Habitat Suitability Model for Predicting the Occurrence of Scleractinian Cold-Water Corals in the Gulf of Naples (Tyrrhenian Sea): a Tool for Restoration Planning and Governance of Deep-Sea Ecosystems

Cold-water corals (CWCs) are key ecosystem engineers in deep-sea habitats, yet their distribution in the Gulf of Naples remains poorly known. Here, we applied a Maximum Entropy (MaxEnt) model with high-resolution environmental predictors to investigate the fine-scale suitability of scleractinian CWCs within the Gulf of Naples and adjacent areas. Presence records were derived from Remotely Operated Vehicles (ROV) video analyses, while predictors included bottom current velocity from a Regional Ocean Modeling System (ROMS) simulation and geomorphological variables from multibeam bathymetry (bathymetric position index, slope, roughness, aspect, and backscatter).

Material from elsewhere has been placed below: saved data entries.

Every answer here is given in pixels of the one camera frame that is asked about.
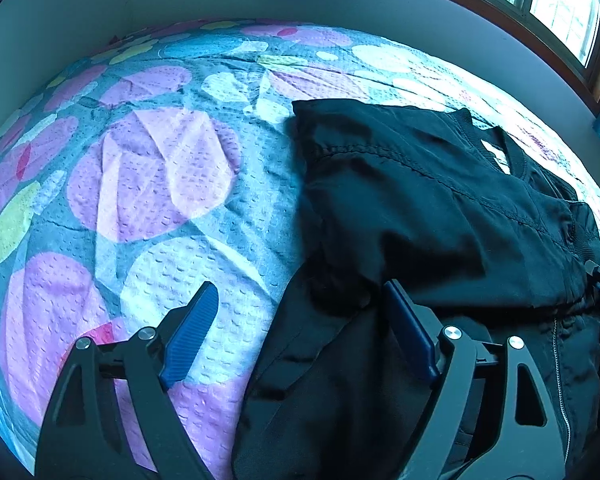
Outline black zip jacket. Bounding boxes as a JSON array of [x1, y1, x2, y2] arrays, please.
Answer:
[[230, 99, 600, 480]]

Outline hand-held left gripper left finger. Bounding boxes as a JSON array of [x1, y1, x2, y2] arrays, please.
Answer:
[[34, 281, 220, 480]]

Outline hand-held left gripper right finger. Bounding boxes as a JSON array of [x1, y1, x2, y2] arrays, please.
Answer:
[[382, 280, 568, 480]]

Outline dotted colourful bedspread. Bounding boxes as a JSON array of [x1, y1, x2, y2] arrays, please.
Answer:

The model predicted similar to 0.43 km(2) of suitable habitat (suitability index >0.6) corresponding to 0.09 % of the entire study area, mainly along canyon walls and elevated seabed features of the Dohrn Canyon. Additional suitable areas were identified in the deeper canyon sectors and south of Ischia Island. Current velocity at the bottom influenced the most our model, with high suitability values obtained from 0.10 to 0.18 m/s, suggesting these as favorable conditions for sediment removal and food supply. The variable response curves documented that Bathymetric position index and roughness contributed to the model, with preferences for elevated seabed features and heterogeneous seafloor topography. These findings highlight the role of bottom current velocity and topographic complexity in shaping CWCs habitats in the study region and reveal unexplored areas with high potential for coral occurrence. Model outputs provide a scientific basis for Natura 2000 site designation and support conservation and restoration strategies for vulnerable deep-sea ecosystems in the area.